* Task goal *
Output every line below exactly, please, omitting pictures.

* Dataset extract *
----
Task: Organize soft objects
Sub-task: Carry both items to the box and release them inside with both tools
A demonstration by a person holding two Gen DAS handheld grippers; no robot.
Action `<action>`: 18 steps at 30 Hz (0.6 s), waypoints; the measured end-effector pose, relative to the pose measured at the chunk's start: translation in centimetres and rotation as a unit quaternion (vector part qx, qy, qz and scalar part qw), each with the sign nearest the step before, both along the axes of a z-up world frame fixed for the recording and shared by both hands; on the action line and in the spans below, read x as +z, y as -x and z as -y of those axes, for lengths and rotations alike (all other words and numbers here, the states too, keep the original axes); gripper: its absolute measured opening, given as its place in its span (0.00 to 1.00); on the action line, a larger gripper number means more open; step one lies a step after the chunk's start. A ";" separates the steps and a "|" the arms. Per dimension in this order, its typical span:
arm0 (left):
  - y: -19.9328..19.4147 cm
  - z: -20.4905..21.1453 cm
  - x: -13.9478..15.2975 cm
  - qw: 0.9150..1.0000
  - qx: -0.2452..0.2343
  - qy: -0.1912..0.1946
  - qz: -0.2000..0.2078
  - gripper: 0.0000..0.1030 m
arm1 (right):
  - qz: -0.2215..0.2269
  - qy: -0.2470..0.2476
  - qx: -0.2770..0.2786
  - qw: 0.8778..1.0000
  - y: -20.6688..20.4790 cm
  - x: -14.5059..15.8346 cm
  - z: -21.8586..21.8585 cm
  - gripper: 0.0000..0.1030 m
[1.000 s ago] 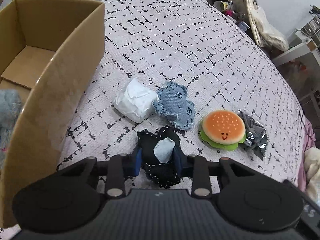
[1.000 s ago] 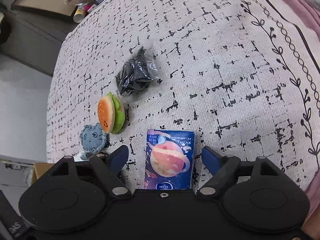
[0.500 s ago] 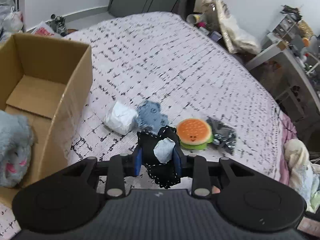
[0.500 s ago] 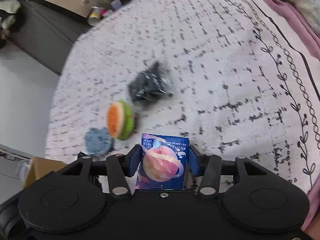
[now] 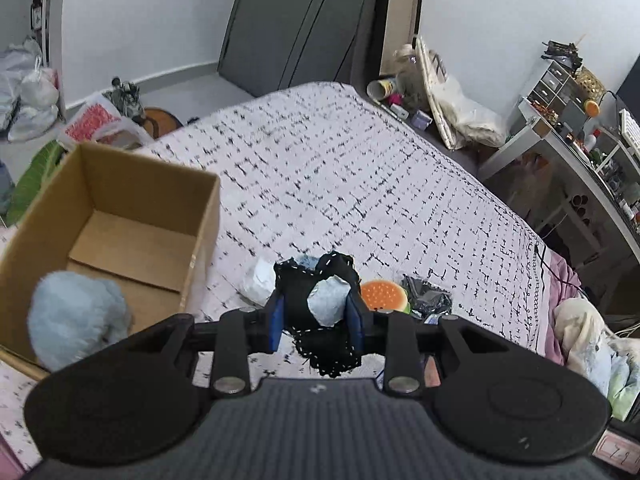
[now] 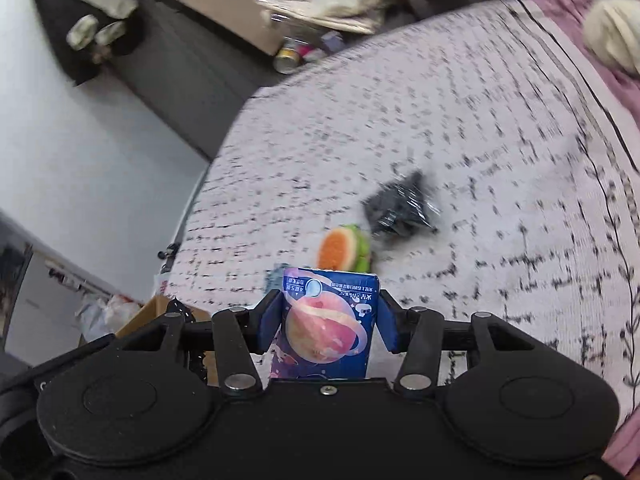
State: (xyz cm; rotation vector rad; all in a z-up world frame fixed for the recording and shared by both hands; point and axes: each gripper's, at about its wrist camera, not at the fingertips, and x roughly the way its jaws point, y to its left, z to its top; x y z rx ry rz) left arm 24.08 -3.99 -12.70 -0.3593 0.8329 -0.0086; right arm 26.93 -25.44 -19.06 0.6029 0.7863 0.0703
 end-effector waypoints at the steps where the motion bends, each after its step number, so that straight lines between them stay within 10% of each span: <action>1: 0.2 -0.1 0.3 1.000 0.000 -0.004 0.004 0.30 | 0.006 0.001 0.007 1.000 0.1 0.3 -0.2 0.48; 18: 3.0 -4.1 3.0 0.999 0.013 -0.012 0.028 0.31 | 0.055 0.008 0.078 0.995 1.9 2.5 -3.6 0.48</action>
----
* Reply *
Task: Organize soft objects
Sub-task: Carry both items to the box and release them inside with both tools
A demonstration by a person holding two Gen DAS handheld grippers; no robot.
Action `<action>`: 18 steps at 30 Hz (0.6 s), waypoints; the measured end-effector pose, relative to the pose measured at the chunk's start: translation in centimetres and rotation as a unit quaternion (vector part qx, qy, qz and scalar part qw), each with the sign nearest the step before, both along the axes of a z-up world frame fixed for the recording and shared by both hands; on the action line and in the spans below, read x as +z, y as -x and z as -y of those axes, for lengths and rotations alike (all other words and numbers here, the states too, keep the original axes); gripper: its absolute measured opening, given as its place in its span (0.00 to 1.00); on the action line, a larger gripper number means more open; step one lies a step after the chunk's start. A ";" separates the steps and a "|" the arms. Per dimension in this order, its typical span:
arm0 (left):
  - y: -19.9328..19.4147 cm
  - z: -20.4905..21.1453 cm
  - x: -13.9478..15.2975 cm
  - qw: 0.9150..1.0000
  - qx: -0.2452..0.2343
  - qy: -0.1912..0.1946
  - qz: -0.2000..0.2078
  - gripper: 0.0000..0.1030 m
arm1 (right):
  - qz: -0.2215..0.2269
  - qy: -0.2470..0.2476
  - qx: -0.2770..0.2786
  - qw: 0.8778..1.0000
  - y: -20.6688..20.4790 cm
  - x: -14.5059..15.8346 cm
  - z: -21.8586..21.8585 cm
  - gripper: 0.0000..0.1030 m
[1.000 s ago] 
[1.000 s ago] 
[0.500 s ago] 
[0.500 s ago] 
[now] 
[now] 
State: (xyz cm; rotation vector rad; all in a z-up world frame fixed for the recording and shared by both hands; point and axes: each gripper's, at about its wrist camera, not at the fingertips, and x roughly the way its jaws point, y to its left, z to its top; x y z rx ry rz) left arm 24.08 -3.99 -12.70 -0.3593 0.8329 -0.0086; right arm 26.93 -25.44 -19.06 0.6029 0.7863 0.0703
 end-effector waypoints at the steps where the motion bends, each after its step number, so that straight lines between them stay within 10% of each span: <action>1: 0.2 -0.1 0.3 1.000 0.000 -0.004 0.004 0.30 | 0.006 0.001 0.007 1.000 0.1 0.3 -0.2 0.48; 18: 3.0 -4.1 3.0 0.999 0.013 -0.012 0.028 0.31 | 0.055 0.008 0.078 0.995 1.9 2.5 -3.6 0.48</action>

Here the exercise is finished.